→ RECORDED DATA
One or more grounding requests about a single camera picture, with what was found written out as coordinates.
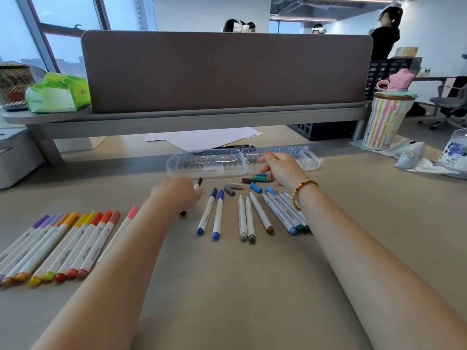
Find person's left hand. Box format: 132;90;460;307
150;177;202;223

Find person's right hand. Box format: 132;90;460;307
259;152;310;195

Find black-ended white marker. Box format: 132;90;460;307
179;177;203;220

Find group of cool-coloured marker caps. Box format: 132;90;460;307
223;174;274;196

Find clear plastic marker case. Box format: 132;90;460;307
166;145;322;179

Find group of cool-coloured white markers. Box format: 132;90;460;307
197;187;313;245

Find group of warm-coloured white markers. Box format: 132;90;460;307
0;206;140;288

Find person's right forearm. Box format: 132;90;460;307
295;184;467;350

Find person's left forearm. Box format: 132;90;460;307
31;196;176;350

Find white desk organizer box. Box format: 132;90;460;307
0;125;44;189

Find papers with orange sheet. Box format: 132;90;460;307
144;127;263;152

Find grey desk riser shelf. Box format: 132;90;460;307
0;102;371;165

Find striped tumbler pink lid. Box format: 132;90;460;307
361;68;420;151

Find brown fabric desk divider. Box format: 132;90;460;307
81;31;374;114

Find white plush toy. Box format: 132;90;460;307
396;141;427;170

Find black plastic file rack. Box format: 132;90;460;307
364;58;424;101

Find white tissue paper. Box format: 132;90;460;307
348;138;460;175

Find green tissue pack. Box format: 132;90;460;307
24;71;92;114

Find clear bottle purple cap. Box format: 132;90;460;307
437;128;467;179

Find grey office chair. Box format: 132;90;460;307
417;74;467;131

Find black mesh pen holder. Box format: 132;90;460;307
0;63;36;112

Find gold bead bracelet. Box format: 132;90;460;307
291;179;320;211

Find dark window frame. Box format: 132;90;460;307
16;0;158;79

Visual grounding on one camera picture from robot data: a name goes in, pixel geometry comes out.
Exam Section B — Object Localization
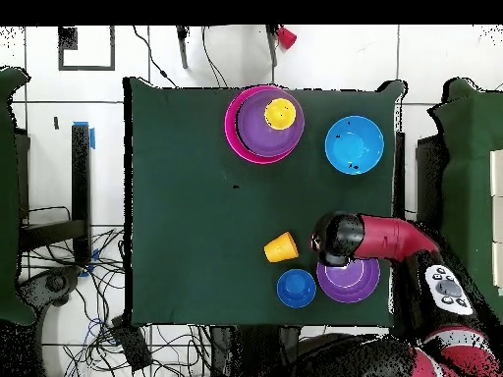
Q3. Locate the orange plastic cup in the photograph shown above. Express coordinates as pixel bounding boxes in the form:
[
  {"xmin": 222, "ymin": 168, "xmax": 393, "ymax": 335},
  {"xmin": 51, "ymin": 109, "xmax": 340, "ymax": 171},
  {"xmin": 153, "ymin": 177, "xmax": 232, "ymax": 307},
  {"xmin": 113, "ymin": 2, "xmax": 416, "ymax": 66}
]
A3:
[{"xmin": 263, "ymin": 231, "xmax": 300, "ymax": 264}]

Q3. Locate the purple plastic bowl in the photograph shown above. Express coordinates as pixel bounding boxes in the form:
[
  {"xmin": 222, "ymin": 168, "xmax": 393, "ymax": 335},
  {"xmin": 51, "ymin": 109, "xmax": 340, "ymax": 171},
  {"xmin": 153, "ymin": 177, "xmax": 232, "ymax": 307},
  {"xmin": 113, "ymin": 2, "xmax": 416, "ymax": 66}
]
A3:
[
  {"xmin": 315, "ymin": 256, "xmax": 381, "ymax": 304},
  {"xmin": 236, "ymin": 88, "xmax": 307, "ymax": 158}
]

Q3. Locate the pink plastic bowl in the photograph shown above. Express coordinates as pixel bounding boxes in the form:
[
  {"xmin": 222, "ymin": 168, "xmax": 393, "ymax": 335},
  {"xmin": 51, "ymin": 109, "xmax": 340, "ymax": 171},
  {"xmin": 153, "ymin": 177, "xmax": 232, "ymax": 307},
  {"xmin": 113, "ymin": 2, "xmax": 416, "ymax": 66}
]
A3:
[{"xmin": 223, "ymin": 84, "xmax": 300, "ymax": 165}]

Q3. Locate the yellow plastic cup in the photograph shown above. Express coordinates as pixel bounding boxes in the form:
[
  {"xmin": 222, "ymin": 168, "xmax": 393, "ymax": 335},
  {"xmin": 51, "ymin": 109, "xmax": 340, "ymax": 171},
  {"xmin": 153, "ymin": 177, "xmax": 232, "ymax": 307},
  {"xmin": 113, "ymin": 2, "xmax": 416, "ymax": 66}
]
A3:
[{"xmin": 263, "ymin": 97, "xmax": 298, "ymax": 132}]

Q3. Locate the light blue plastic bowl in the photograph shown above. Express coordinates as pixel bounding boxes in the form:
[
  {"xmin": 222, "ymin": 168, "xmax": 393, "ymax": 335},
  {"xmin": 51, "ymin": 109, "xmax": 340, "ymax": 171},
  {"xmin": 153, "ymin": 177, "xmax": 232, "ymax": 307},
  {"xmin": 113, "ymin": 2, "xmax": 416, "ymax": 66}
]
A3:
[{"xmin": 324, "ymin": 115, "xmax": 385, "ymax": 176}]

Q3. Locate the dark green table cloth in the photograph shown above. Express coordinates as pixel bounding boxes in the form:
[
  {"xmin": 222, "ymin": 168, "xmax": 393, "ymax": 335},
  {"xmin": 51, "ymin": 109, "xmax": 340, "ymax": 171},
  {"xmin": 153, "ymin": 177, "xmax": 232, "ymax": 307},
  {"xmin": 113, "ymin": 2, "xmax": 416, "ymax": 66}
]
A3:
[{"xmin": 122, "ymin": 76, "xmax": 407, "ymax": 330}]

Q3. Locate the small dark blue bowl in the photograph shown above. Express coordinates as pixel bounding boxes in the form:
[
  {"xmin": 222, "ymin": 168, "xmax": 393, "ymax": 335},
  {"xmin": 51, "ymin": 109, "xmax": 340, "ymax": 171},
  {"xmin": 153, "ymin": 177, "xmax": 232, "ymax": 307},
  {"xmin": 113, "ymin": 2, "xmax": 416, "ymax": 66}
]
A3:
[{"xmin": 276, "ymin": 268, "xmax": 317, "ymax": 309}]

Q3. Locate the grey tripod leg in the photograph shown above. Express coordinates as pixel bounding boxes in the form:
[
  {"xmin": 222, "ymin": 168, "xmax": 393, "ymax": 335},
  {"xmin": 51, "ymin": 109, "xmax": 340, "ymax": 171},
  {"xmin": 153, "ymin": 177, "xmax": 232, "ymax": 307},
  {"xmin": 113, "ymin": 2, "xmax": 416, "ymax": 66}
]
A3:
[
  {"xmin": 265, "ymin": 25, "xmax": 279, "ymax": 68},
  {"xmin": 175, "ymin": 26, "xmax": 191, "ymax": 71}
]

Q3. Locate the blue tape strip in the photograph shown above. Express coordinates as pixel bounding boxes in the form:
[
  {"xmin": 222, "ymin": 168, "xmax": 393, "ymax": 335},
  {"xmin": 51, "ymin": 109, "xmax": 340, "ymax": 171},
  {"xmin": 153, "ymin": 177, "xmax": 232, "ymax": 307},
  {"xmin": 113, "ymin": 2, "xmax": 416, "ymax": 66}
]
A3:
[{"xmin": 73, "ymin": 121, "xmax": 96, "ymax": 150}]

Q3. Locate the red plastic cup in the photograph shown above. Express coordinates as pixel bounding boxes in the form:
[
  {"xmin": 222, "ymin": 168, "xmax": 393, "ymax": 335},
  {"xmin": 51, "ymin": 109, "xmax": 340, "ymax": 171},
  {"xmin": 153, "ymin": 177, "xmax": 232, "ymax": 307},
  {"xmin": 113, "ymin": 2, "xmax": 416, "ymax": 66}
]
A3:
[{"xmin": 277, "ymin": 26, "xmax": 299, "ymax": 51}]

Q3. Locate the black power strip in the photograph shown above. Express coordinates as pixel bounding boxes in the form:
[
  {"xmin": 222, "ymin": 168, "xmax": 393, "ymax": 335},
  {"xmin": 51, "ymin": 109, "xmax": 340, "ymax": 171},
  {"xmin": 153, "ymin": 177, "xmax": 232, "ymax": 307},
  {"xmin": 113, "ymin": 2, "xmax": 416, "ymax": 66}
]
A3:
[{"xmin": 110, "ymin": 314, "xmax": 153, "ymax": 372}]

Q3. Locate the black office chair base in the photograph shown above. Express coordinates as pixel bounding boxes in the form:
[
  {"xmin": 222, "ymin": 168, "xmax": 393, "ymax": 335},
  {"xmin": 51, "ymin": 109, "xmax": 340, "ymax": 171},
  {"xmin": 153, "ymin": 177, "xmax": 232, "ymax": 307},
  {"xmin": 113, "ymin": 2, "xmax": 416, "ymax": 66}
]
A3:
[{"xmin": 17, "ymin": 265, "xmax": 82, "ymax": 313}]

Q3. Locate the green cloth side table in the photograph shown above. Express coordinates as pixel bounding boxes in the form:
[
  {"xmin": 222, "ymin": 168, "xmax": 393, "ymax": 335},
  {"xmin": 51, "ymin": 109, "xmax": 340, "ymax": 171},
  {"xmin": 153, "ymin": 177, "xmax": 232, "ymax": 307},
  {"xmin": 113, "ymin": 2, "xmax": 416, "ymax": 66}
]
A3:
[
  {"xmin": 0, "ymin": 65, "xmax": 37, "ymax": 327},
  {"xmin": 426, "ymin": 77, "xmax": 503, "ymax": 334}
]

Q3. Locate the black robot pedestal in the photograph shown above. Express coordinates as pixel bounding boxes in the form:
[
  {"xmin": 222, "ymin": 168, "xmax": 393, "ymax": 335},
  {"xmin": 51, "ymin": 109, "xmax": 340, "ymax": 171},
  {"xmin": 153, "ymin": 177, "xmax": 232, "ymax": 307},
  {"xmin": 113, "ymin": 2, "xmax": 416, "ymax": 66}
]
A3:
[{"xmin": 209, "ymin": 324, "xmax": 302, "ymax": 377}]

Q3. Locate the tangle of floor cables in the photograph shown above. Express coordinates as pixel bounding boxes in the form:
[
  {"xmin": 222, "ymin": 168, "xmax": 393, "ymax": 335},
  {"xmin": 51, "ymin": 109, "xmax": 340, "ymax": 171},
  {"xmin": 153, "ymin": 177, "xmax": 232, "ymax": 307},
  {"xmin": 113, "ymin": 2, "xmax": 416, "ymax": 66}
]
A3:
[{"xmin": 19, "ymin": 205, "xmax": 213, "ymax": 377}]

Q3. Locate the black floor cable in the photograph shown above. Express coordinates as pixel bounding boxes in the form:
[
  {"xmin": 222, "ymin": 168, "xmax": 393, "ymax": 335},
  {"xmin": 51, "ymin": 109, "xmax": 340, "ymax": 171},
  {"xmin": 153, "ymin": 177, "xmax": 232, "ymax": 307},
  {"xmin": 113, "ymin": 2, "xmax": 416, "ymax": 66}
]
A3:
[{"xmin": 132, "ymin": 26, "xmax": 180, "ymax": 88}]

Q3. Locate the black table frame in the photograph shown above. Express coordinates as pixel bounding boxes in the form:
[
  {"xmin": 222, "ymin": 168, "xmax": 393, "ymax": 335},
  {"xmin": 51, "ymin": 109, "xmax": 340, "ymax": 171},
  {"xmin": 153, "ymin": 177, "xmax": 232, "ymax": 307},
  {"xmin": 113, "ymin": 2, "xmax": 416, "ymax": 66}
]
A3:
[{"xmin": 15, "ymin": 123, "xmax": 93, "ymax": 266}]

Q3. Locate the black square floor frame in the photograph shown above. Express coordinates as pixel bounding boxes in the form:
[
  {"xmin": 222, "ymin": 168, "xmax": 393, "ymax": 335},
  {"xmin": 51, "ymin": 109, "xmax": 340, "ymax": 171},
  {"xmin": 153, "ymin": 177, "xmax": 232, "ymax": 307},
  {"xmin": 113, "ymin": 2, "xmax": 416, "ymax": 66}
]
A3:
[{"xmin": 57, "ymin": 26, "xmax": 116, "ymax": 73}]

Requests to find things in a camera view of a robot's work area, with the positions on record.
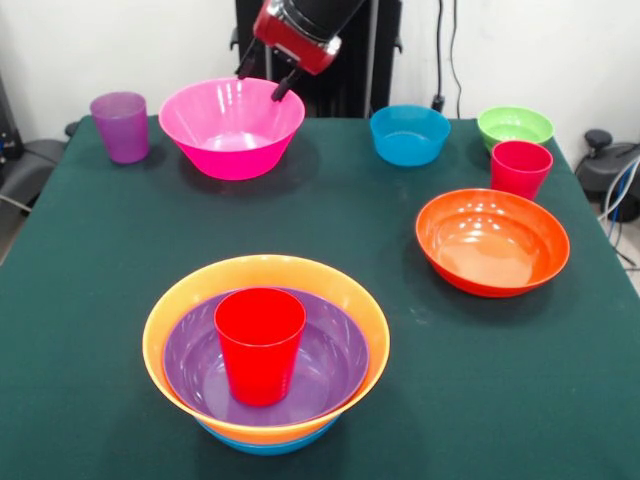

→ TASK DIRECTIONS
Go over the listing above and say how many lines contain the word "grounding". Please give the number only.

→ TASK RESPONSE
2